- _TO DO_
Only the lines from the one with "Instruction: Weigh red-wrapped" through the end of the material are wanted, copied exactly and with the pictures left out.

---

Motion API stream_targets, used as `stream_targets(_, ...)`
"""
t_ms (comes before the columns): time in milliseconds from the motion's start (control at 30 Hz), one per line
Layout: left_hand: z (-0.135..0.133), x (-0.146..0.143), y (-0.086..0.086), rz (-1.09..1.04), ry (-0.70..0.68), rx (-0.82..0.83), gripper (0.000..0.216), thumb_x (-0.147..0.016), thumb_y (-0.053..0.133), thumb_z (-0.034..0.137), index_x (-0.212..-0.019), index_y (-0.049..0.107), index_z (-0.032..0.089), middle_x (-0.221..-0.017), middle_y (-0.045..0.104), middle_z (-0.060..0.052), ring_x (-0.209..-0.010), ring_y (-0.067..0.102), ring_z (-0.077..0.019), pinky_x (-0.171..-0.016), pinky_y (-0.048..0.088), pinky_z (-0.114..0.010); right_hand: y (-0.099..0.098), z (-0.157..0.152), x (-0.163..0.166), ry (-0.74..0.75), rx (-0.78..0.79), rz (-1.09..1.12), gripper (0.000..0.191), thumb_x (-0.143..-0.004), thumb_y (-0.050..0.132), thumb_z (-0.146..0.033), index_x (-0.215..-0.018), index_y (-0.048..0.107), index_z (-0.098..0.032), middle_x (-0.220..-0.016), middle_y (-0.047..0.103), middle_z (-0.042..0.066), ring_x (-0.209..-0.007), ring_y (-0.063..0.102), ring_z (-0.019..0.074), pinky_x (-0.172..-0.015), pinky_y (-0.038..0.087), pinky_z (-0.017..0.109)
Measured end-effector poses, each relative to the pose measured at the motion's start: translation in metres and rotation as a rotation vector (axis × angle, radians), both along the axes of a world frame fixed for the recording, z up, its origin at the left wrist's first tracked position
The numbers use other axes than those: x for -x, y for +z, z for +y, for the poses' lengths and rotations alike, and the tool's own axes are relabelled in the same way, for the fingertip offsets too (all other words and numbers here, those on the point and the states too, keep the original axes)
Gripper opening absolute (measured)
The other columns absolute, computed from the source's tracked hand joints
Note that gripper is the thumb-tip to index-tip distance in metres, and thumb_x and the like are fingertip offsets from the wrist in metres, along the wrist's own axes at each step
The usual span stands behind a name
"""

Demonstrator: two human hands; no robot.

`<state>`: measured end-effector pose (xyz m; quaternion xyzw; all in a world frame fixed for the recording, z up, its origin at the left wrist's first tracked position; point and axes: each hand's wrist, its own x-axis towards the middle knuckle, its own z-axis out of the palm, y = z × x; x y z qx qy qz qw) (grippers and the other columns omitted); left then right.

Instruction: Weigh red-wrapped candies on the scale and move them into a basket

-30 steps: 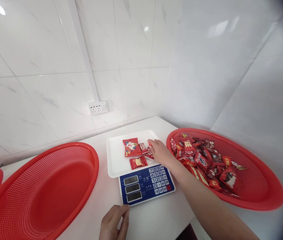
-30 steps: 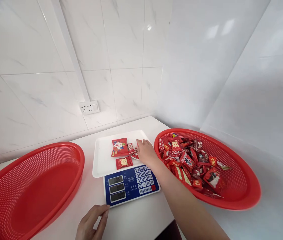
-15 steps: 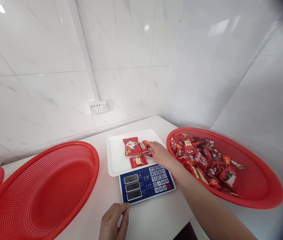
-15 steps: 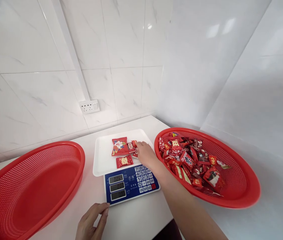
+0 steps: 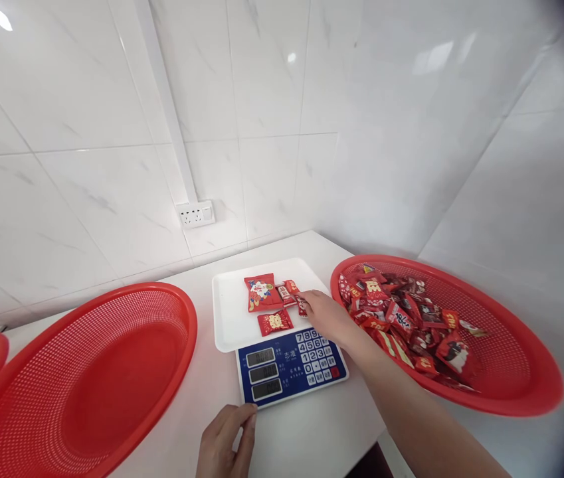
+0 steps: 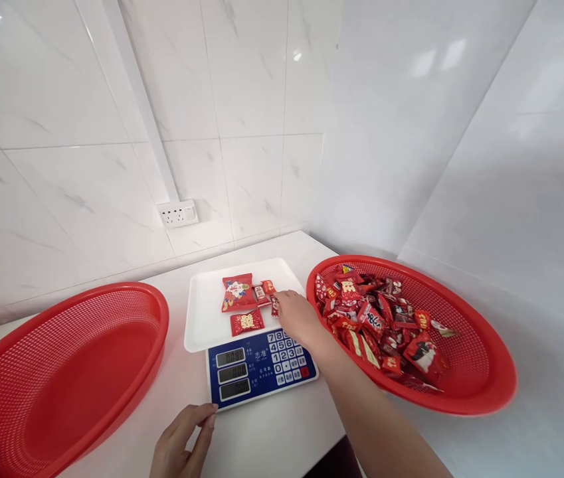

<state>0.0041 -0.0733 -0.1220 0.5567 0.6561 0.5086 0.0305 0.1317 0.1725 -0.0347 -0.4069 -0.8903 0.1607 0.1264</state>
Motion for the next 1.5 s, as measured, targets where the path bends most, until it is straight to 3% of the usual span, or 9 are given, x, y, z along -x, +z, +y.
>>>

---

- _YOUR SOLUTION_
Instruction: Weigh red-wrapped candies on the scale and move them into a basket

-30 steps: 
-30 steps: 
-15 steps: 
-15 steps: 
+0 steps: 
+0 steps: 

<state>0.0041 -0.0733 -0.1220 0.5567 0.6561 0.5086 0.0305 0.1317 0.1725 -0.0347 -0.4069 -0.8903 0.1607 0.1264</state>
Motion for the next 1.5 s, as measured, targets where the path bends most, until it is straight to 3% of the usual span, or 9 are given, x, y, z along -x, +z, +y.
>>>

The output for this exercise is complete.